W teorii niełatwo jest nam cokolwiek zorganizować, bo rozjechaliśmy się po dwóch różnych krajach (i czterech różnych miastach), ale w praktyce widuję ich nieraz częściej niż niektórych znajomych na miejscu. Zresztą przez ostatnie lata z mocą do mnie dotarło, że gdy między ludźmi istnieje odpowiednie porozumienie, kilometry naprawdę nie mają większego znaczenia. Bo najważniejsza jest jakość – a nie częstotliwość – komunikacji.
Moi przyjaciele doskonale wiedzą na przykład, że jak będę miała problem to sama się z takowym do nich odezwę i ja oczekuję od nich dokładnie tego samego. Bo choć znamy się dobrze i często nadajemy na tych samych falach, to nikt z nas w myślach czytać nie umie i nie ma obowiązku domyślać się co się dzieje w głowie (czy życiu) drugiego. Te nasze stosunkowo regularne kontakty wynikają z prostego faktu, że sobie ufamy i jesteśmy pierwszymi osobami o których myślimy, gdy wydarzy się w naszym życiu coś, co chcemy podzielić lub przedyskutować. Proste: komunikujemy swoje potrzeby i słuchamy się nawzajem. I to z tej (nierzadko trudnej) komunikacji wypływa wszystko inne.

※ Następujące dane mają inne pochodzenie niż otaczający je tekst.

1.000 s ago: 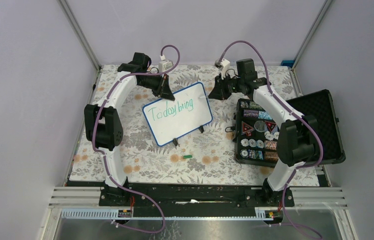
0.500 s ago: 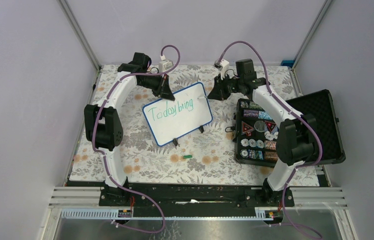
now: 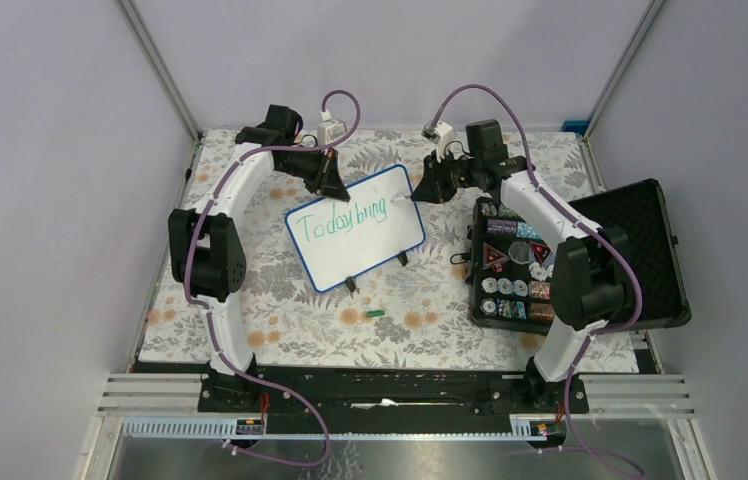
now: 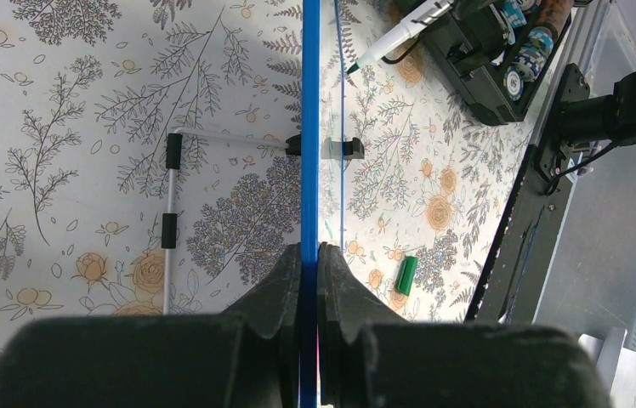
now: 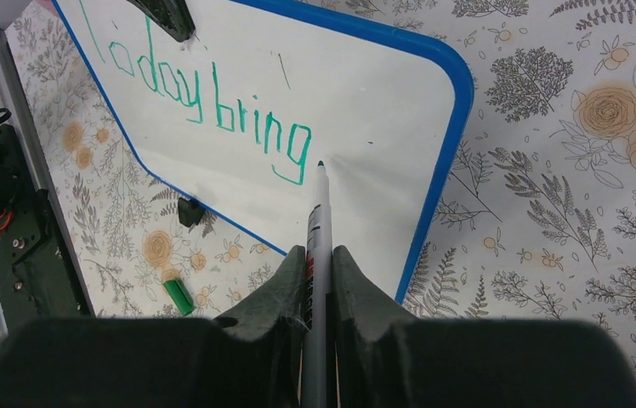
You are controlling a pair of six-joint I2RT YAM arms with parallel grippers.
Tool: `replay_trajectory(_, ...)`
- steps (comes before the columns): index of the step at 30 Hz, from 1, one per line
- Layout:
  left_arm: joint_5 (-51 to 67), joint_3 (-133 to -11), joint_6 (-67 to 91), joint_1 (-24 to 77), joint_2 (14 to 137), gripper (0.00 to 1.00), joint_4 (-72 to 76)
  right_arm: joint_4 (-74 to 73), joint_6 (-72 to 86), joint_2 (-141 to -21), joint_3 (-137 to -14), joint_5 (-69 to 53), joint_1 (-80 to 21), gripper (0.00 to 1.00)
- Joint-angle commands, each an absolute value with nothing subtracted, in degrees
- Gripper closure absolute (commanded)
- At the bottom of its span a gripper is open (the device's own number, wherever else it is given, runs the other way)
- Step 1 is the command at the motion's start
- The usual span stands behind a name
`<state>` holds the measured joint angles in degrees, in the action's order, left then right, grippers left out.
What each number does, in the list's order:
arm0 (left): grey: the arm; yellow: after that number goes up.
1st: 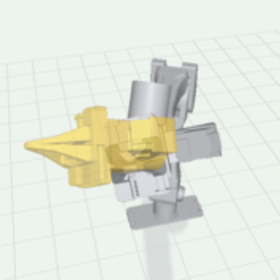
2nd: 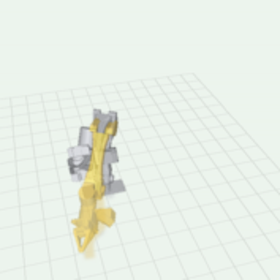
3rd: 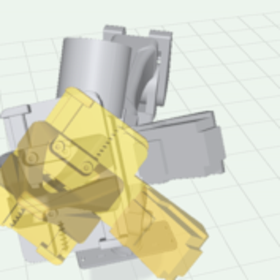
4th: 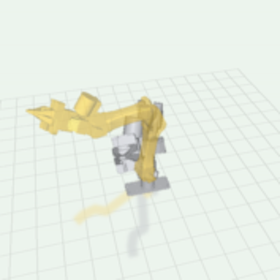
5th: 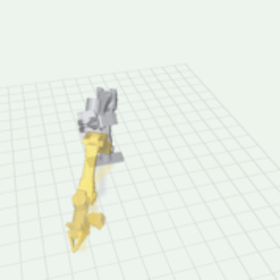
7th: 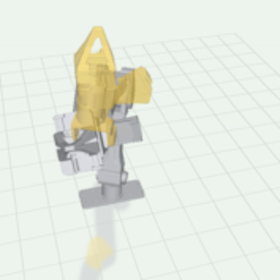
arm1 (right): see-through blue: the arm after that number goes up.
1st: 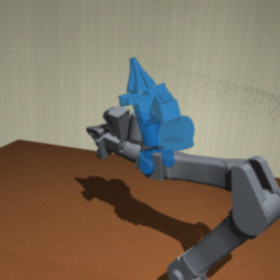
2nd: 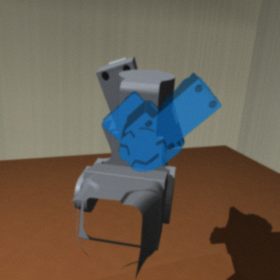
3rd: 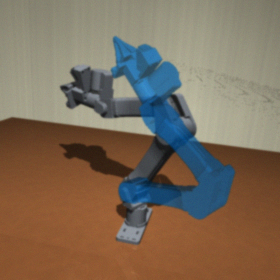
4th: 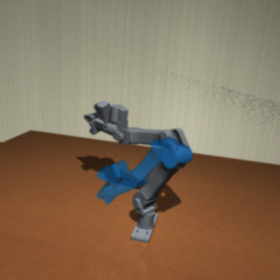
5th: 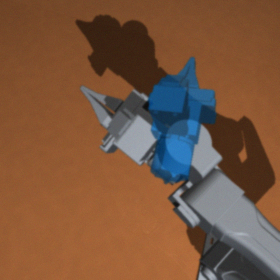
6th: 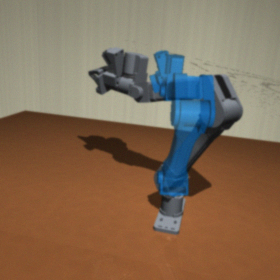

Nie twierdzę, że to przyjaźń na całe życie, bo tego wiedzieć nie sposób. Wiem natomiast, że mam w sobie dużo motywacji (i wcale nie mało sprawdzonej wiedzy) by te relacje pielęgnować i rozwijać. I na ich podstawie budować też nowe. Bo wiem, że warto.
Wszystkim zresztą takich dobrych przyjaźni w życiu życzę.
A do wspomnianej trójki: kocham was i dziękuję że jesteście!